Among the lines below, a stretch begins at the one with "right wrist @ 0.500" and ends at the one with "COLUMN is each". Repeat that stretch exactly, ends included.

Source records
━━━━━━━━━━━━━━━━━━━━━━━━━━━━━━
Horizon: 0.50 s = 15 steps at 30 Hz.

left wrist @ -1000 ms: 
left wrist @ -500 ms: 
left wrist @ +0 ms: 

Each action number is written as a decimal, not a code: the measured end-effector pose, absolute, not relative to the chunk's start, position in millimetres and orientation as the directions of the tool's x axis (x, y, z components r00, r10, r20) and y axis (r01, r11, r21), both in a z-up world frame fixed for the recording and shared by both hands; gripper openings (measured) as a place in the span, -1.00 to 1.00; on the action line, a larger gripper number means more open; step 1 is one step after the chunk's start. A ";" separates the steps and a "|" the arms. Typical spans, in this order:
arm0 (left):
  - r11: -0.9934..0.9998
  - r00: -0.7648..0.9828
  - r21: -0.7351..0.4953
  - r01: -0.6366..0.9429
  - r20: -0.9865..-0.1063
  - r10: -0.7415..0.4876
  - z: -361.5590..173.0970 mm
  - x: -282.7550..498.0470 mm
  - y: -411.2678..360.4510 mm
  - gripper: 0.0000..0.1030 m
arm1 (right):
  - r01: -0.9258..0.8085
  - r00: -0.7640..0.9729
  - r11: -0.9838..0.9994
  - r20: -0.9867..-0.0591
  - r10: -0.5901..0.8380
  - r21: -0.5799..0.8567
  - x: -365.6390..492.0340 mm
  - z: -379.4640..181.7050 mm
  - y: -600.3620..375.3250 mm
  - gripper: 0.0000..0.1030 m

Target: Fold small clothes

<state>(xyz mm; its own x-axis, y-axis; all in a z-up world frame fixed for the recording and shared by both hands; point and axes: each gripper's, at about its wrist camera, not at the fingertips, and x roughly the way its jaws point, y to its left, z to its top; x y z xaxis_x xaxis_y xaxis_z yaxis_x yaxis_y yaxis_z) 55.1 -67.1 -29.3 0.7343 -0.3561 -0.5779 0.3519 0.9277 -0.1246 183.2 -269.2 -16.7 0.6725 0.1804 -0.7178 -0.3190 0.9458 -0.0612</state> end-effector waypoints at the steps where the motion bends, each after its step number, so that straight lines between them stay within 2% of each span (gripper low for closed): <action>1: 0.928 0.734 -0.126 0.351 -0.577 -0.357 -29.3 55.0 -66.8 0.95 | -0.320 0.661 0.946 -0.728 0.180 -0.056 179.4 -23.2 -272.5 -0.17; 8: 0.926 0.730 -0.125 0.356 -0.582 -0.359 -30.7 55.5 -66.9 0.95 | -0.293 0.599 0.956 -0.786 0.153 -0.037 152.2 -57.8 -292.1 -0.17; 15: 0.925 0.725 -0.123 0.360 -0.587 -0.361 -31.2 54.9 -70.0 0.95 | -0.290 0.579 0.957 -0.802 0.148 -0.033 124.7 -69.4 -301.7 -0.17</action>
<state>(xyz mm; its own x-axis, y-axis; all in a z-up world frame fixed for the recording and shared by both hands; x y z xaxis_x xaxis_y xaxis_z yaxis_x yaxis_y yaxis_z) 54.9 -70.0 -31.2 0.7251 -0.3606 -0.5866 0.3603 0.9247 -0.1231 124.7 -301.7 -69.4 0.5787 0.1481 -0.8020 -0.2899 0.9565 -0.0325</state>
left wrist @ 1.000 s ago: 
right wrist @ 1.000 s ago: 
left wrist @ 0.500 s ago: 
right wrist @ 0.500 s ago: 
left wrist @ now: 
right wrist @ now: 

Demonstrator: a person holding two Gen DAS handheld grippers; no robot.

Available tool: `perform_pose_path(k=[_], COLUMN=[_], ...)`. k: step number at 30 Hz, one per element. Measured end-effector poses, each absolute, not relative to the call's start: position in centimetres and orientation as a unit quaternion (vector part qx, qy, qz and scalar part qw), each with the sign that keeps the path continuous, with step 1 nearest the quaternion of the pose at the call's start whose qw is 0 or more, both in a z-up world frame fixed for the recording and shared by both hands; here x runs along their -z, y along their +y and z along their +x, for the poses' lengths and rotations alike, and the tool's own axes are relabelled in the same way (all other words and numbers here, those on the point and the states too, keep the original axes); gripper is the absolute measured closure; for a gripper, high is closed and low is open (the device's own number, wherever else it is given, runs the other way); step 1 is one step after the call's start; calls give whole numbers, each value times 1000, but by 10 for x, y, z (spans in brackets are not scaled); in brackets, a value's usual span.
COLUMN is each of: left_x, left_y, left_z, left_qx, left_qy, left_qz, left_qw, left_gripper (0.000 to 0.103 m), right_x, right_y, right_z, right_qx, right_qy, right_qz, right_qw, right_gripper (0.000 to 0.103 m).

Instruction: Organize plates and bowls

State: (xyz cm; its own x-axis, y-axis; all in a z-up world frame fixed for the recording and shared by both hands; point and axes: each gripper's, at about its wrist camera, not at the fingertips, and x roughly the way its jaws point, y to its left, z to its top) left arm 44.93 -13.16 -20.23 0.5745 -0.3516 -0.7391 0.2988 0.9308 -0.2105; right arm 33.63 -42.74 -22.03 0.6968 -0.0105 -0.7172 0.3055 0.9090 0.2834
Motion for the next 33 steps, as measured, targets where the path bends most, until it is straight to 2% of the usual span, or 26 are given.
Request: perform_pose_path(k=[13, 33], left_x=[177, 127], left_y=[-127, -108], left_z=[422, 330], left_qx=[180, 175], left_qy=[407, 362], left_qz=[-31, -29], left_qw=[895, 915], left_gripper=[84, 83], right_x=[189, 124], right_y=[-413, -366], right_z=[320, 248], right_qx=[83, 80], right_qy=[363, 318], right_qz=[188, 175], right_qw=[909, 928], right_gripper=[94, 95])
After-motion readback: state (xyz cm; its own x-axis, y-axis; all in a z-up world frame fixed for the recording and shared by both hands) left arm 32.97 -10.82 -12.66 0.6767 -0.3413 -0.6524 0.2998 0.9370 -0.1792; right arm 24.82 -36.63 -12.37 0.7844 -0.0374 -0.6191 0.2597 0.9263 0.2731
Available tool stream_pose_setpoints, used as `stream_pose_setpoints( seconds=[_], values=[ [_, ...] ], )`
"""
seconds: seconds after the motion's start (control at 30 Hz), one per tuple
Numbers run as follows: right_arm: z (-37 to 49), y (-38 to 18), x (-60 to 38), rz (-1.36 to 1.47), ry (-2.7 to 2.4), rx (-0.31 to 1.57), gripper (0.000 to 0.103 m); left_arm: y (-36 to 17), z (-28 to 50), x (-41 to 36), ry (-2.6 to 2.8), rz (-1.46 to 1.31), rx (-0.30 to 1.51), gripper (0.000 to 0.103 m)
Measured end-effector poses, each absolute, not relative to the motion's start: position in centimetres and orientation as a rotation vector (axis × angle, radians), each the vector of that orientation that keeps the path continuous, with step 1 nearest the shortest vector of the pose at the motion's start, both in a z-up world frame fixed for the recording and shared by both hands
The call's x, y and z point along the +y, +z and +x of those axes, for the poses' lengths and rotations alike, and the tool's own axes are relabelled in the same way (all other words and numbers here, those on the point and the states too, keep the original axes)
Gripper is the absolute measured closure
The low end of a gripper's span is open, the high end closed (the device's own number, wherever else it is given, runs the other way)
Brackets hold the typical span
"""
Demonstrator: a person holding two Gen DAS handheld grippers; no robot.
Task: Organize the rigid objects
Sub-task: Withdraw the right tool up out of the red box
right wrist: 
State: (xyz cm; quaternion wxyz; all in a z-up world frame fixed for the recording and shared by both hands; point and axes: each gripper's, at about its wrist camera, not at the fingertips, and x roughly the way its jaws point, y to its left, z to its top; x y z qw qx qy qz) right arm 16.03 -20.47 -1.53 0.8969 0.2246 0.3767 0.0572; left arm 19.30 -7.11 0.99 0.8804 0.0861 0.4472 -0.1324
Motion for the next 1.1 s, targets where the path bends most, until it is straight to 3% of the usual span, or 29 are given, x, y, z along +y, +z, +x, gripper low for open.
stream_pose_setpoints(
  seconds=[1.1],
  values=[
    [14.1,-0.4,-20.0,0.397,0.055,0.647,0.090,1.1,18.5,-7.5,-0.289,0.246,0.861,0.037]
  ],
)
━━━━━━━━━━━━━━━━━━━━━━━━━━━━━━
__Task response__
right wrist @ 0.500 s ago: 
left wrist @ now: 
right wrist @ now: 

Demonstrator: a person holding two Gen DAS handheld grippers; no robot.

Available tool: `perform_pose_path(k=[_], COLUMN=[_], ...)`. k: step number at 30 Hz, one per element. Measured end-effector poses, each absolute, not relative to the call's start: position in centimetres and orientation as a unit quaternion (vector part qx, qy, qz and scalar part qw), each with the sign that keeps the path continuous, with step 1 nearest the quaternion of the pose at the call's start whose qw is 0 or more, both in a z-up world frame fixed for the recording and shared by both hands; here x runs along their -z, y along their +y and z along their +x, for the poses' lengths and rotations alike, and the tool's own axes are relabelled in the same way (all other words and numbers here, those on the point and the states too, keep the original axes); gripper is the absolute measured closure; for a gripper, high is closed and low is open (the device's own number, wherever else it is given, runs the other way); step 1 is one step after the call's start; calls give whole numbers, each value times 1000, but by 10 for x, y, z (spans in brackets are not scaled); in brackets, a value's usual span.
COLUMN is each of: left_x, left_y, left_z, left_qx, left_qy, left_qz, left_qw, left_gripper (0.000 to 0.103 m), right_x, right_y, right_z, right_qx, right_qy, right_qz, right_qw, right_gripper (0.000 to 0.103 m).

The output is complete as it stands.